§ YOUR OBJECTIVE
Pull every line that includes the word "document" from the data.

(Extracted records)
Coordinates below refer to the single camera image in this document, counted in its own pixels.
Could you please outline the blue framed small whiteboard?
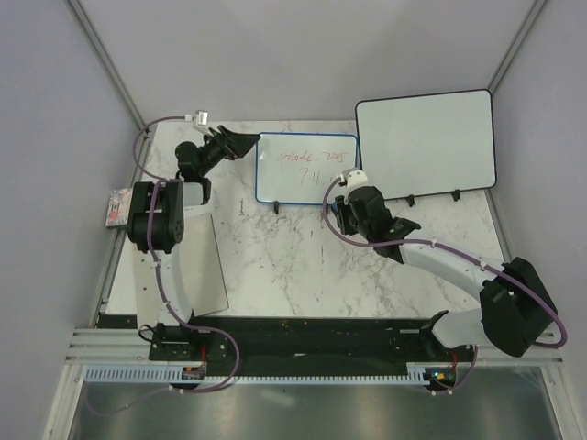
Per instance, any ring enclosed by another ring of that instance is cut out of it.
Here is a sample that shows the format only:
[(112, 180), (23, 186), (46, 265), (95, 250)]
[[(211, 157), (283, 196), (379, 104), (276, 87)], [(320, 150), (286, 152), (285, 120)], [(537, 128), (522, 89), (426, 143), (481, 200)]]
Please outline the blue framed small whiteboard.
[(358, 163), (359, 142), (351, 134), (262, 132), (256, 145), (255, 199), (320, 205), (331, 182)]

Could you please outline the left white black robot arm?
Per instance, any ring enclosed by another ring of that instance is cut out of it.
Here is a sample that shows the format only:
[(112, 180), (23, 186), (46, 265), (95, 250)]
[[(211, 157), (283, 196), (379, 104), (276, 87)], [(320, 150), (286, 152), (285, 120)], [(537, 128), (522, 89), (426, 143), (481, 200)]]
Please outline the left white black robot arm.
[(223, 160), (244, 158), (260, 135), (218, 126), (204, 129), (203, 140), (175, 147), (174, 177), (132, 188), (126, 230), (139, 327), (176, 326), (228, 307), (207, 175)]

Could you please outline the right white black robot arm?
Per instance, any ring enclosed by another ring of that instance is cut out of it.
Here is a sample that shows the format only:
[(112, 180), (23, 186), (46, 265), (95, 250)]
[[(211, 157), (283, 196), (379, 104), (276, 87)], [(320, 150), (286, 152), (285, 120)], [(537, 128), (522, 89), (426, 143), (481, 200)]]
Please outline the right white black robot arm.
[(534, 266), (523, 258), (509, 262), (473, 256), (429, 236), (420, 224), (394, 217), (382, 195), (365, 186), (340, 195), (330, 206), (336, 218), (333, 231), (345, 242), (360, 235), (363, 248), (399, 264), (429, 272), (466, 292), (477, 307), (466, 312), (440, 311), (423, 326), (422, 354), (434, 361), (453, 348), (491, 344), (506, 355), (522, 357), (532, 346), (543, 347), (540, 337), (550, 325), (559, 329), (563, 346), (564, 324)]

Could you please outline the black framed large whiteboard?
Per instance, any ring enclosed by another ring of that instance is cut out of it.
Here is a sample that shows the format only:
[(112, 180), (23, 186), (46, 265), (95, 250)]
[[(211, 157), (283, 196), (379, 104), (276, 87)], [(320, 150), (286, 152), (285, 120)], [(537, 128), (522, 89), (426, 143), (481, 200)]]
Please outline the black framed large whiteboard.
[(363, 100), (360, 167), (385, 199), (489, 189), (497, 182), (486, 89)]

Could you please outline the grey metal plate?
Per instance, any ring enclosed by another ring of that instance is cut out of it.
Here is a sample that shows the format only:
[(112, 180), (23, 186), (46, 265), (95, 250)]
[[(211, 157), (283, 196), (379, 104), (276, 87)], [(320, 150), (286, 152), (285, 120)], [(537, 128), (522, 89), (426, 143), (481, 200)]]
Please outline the grey metal plate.
[(166, 301), (161, 298), (155, 263), (149, 252), (133, 251), (138, 326), (176, 326), (194, 316), (228, 308), (227, 291), (218, 253), (212, 214), (194, 206), (184, 210), (183, 240), (170, 254), (157, 253)]

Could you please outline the patterned colourful box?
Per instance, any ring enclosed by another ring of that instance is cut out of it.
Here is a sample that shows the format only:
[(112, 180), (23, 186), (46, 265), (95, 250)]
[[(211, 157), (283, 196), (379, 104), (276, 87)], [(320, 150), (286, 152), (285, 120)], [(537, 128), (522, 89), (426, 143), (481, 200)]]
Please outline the patterned colourful box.
[(131, 188), (110, 192), (105, 218), (105, 227), (107, 229), (120, 229), (127, 226), (132, 193)]

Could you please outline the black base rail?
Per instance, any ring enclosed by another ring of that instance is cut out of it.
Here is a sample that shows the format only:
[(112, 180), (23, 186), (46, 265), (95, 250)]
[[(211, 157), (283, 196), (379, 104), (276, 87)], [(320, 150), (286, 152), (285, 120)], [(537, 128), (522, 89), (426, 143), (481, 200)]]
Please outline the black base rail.
[(193, 328), (157, 325), (152, 361), (204, 361), (219, 375), (402, 374), (410, 362), (448, 366), (472, 359), (467, 346), (444, 348), (423, 319), (208, 316)]

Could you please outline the aluminium frame profile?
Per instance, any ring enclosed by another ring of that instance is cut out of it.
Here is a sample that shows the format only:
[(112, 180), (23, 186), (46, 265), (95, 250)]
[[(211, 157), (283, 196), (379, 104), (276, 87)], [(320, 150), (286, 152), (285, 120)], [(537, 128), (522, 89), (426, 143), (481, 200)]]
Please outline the aluminium frame profile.
[(148, 364), (150, 344), (128, 329), (76, 329), (65, 363), (73, 365)]

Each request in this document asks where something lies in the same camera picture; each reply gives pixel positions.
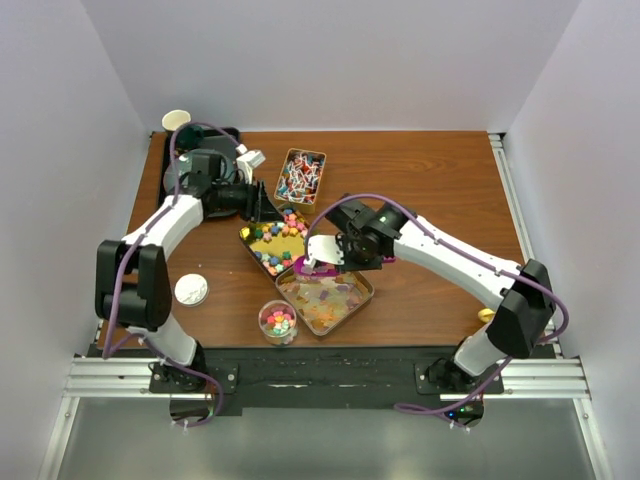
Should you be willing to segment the gold tin of star candies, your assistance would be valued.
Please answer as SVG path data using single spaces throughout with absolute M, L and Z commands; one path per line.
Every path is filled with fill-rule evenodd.
M 239 230 L 239 238 L 259 267 L 275 280 L 289 270 L 304 254 L 310 223 L 297 210 L 285 208 L 277 222 L 248 223 Z

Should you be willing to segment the gold tin of lollipops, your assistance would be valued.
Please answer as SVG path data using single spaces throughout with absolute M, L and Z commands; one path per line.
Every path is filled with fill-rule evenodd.
M 314 213 L 325 170 L 326 154 L 291 148 L 278 176 L 274 199 L 301 213 Z

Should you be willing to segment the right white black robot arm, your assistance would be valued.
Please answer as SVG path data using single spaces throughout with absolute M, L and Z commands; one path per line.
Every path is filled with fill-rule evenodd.
M 493 257 L 438 230 L 425 218 L 386 202 L 374 210 L 358 199 L 326 216 L 338 232 L 327 248 L 338 271 L 381 268 L 392 258 L 424 267 L 462 288 L 493 311 L 454 353 L 426 370 L 429 383 L 466 393 L 498 361 L 526 359 L 556 310 L 547 268 L 540 262 Z

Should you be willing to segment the magenta plastic scoop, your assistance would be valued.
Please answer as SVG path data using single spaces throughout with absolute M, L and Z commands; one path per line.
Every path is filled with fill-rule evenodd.
M 396 261 L 393 257 L 383 258 L 378 266 L 364 266 L 362 268 L 356 268 L 355 271 L 367 271 L 381 269 L 384 264 L 394 263 Z M 337 277 L 343 273 L 347 273 L 347 270 L 340 269 L 333 264 L 327 264 L 317 262 L 313 267 L 307 266 L 304 263 L 304 258 L 299 257 L 292 265 L 293 271 L 296 275 L 306 276 L 310 278 L 324 278 L 324 277 Z

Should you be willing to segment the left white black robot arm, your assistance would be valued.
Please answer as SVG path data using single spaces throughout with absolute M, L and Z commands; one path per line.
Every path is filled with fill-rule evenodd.
M 264 160 L 259 150 L 240 145 L 235 161 L 239 183 L 217 179 L 218 167 L 178 170 L 170 161 L 174 189 L 141 227 L 120 240 L 105 240 L 97 249 L 95 310 L 108 323 L 102 356 L 119 348 L 114 331 L 121 327 L 151 350 L 168 377 L 185 392 L 215 384 L 208 374 L 204 349 L 188 335 L 172 313 L 172 289 L 167 261 L 181 241 L 207 217 L 234 210 L 252 223 L 276 222 L 281 214 L 253 171 Z

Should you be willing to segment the clear glass jar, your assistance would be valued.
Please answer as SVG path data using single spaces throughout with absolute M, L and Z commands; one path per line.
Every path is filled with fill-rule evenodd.
M 297 315 L 292 305 L 282 300 L 265 303 L 258 314 L 258 325 L 271 345 L 290 345 L 297 336 Z

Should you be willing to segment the gold tin of gummy candies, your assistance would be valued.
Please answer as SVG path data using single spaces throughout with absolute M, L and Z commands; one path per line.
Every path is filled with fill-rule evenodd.
M 297 276 L 290 269 L 277 277 L 275 286 L 317 337 L 328 335 L 366 307 L 375 293 L 359 272 L 312 278 Z

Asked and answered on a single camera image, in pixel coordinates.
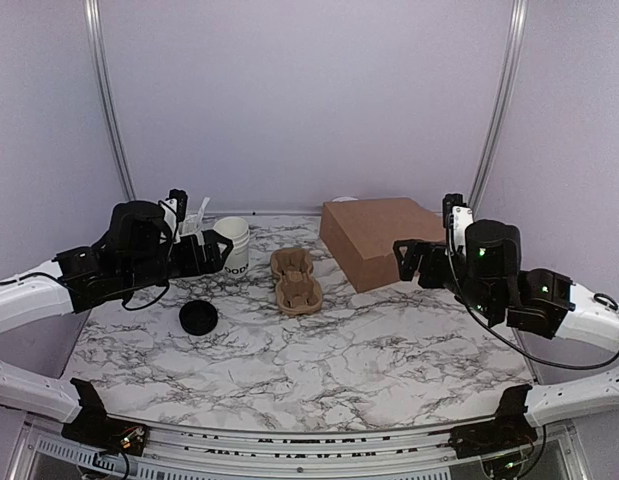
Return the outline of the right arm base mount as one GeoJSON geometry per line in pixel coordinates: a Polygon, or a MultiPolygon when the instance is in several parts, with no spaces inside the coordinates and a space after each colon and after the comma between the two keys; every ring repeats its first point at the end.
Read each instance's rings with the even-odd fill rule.
{"type": "Polygon", "coordinates": [[[482,456],[535,442],[536,429],[525,418],[525,401],[531,389],[528,384],[509,387],[491,420],[452,428],[448,444],[457,458],[482,456]]]}

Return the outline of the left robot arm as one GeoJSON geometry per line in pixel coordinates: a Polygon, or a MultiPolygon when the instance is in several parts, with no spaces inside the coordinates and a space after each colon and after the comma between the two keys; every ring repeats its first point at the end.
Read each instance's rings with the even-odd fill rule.
{"type": "MultiPolygon", "coordinates": [[[[117,204],[94,244],[57,254],[0,281],[0,334],[35,321],[79,314],[118,301],[129,312],[136,292],[167,293],[173,279],[221,271],[233,241],[215,230],[184,234],[187,195],[174,189],[158,202],[117,204]]],[[[99,409],[90,383],[56,380],[0,361],[0,405],[70,424],[95,445],[114,438],[115,423],[99,409]]]]}

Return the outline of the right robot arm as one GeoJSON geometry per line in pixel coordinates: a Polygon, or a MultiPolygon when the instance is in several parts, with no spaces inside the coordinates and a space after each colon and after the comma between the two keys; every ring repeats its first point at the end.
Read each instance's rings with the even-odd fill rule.
{"type": "Polygon", "coordinates": [[[504,448],[534,439],[556,421],[619,407],[619,304],[554,271],[521,267],[520,232],[494,220],[449,216],[444,242],[397,240],[393,252],[403,281],[452,292],[479,326],[571,339],[611,352],[610,359],[580,366],[587,377],[554,385],[506,389],[487,422],[453,431],[458,446],[488,442],[504,448]]]}

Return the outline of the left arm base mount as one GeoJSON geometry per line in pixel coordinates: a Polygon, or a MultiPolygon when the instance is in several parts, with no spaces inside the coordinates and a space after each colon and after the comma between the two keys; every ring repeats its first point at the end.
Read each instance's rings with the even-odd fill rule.
{"type": "Polygon", "coordinates": [[[125,454],[141,456],[148,438],[148,427],[137,421],[109,416],[90,382],[73,378],[70,383],[77,390],[80,411],[72,422],[63,425],[62,437],[109,453],[121,450],[125,454]]]}

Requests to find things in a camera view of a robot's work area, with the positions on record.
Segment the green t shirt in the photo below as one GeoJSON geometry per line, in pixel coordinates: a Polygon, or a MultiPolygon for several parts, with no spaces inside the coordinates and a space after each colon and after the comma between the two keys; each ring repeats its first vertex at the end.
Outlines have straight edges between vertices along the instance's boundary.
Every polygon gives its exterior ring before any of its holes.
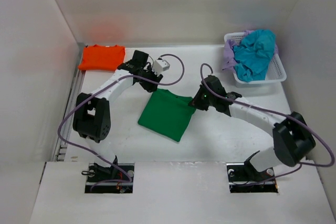
{"type": "Polygon", "coordinates": [[[188,104],[192,97],[157,89],[149,98],[138,125],[180,142],[196,109],[188,104]]]}

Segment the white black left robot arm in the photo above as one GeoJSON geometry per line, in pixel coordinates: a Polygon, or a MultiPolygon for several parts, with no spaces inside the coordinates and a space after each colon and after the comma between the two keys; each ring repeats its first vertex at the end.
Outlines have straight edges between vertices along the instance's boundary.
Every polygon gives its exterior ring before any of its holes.
{"type": "Polygon", "coordinates": [[[147,53],[136,50],[131,60],[119,65],[112,77],[94,90],[93,93],[98,95],[79,108],[73,117],[73,129],[86,140],[96,155],[111,162],[103,164],[99,172],[109,182],[118,175],[115,166],[118,164],[117,157],[105,140],[111,129],[110,104],[137,82],[147,92],[156,91],[157,83],[163,78],[162,72],[170,67],[162,58],[148,64],[148,57],[147,53]]]}

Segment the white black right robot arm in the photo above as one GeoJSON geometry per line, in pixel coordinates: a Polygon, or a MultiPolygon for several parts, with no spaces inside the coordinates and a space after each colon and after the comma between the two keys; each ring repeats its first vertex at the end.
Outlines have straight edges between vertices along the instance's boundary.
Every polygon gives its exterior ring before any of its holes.
{"type": "Polygon", "coordinates": [[[190,107],[201,111],[211,106],[217,112],[250,123],[272,137],[271,147],[253,153],[244,161],[243,172],[247,180],[266,180],[270,176],[267,171],[281,164],[294,167],[316,146],[301,114],[293,112],[291,118],[287,118],[286,115],[253,109],[247,102],[237,92],[226,92],[213,75],[201,82],[198,92],[189,102],[190,107]]]}

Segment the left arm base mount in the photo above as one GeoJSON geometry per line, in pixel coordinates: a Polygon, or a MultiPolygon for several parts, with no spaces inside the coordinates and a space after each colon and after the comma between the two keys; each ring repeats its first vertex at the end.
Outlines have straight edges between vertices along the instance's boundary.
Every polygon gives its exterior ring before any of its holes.
{"type": "Polygon", "coordinates": [[[112,168],[111,173],[98,170],[97,165],[89,164],[87,170],[83,170],[81,175],[86,178],[86,194],[131,194],[133,193],[133,181],[135,173],[134,164],[119,164],[119,167],[128,173],[132,182],[129,182],[125,173],[112,168]]]}

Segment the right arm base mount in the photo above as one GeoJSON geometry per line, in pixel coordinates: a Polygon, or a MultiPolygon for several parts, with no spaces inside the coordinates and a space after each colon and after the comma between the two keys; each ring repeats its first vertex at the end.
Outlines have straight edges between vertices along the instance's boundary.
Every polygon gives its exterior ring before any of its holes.
{"type": "Polygon", "coordinates": [[[231,193],[278,192],[275,172],[272,167],[262,172],[250,172],[244,163],[228,163],[226,168],[231,193]]]}

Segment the orange t shirt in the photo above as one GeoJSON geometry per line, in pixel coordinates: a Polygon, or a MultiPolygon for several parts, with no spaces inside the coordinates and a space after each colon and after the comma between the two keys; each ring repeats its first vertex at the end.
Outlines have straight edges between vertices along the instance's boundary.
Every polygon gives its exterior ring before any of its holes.
{"type": "Polygon", "coordinates": [[[83,49],[82,61],[78,69],[81,71],[115,71],[124,62],[124,58],[124,46],[88,46],[83,49]]]}

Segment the teal t shirt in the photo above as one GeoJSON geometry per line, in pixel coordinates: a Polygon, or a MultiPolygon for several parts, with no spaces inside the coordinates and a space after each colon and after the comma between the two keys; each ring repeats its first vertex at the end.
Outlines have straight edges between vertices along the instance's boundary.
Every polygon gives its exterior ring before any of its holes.
{"type": "Polygon", "coordinates": [[[243,82],[264,81],[275,54],[276,35],[268,29],[247,32],[233,47],[237,77],[243,82]]]}

§ OUTPUT FOR THIS TASK
Coordinates below refer to the single camera image in this document, counted in its own pixels.
Each request in this document asks where something lies in the same camera picture; each reply gives pixel positions.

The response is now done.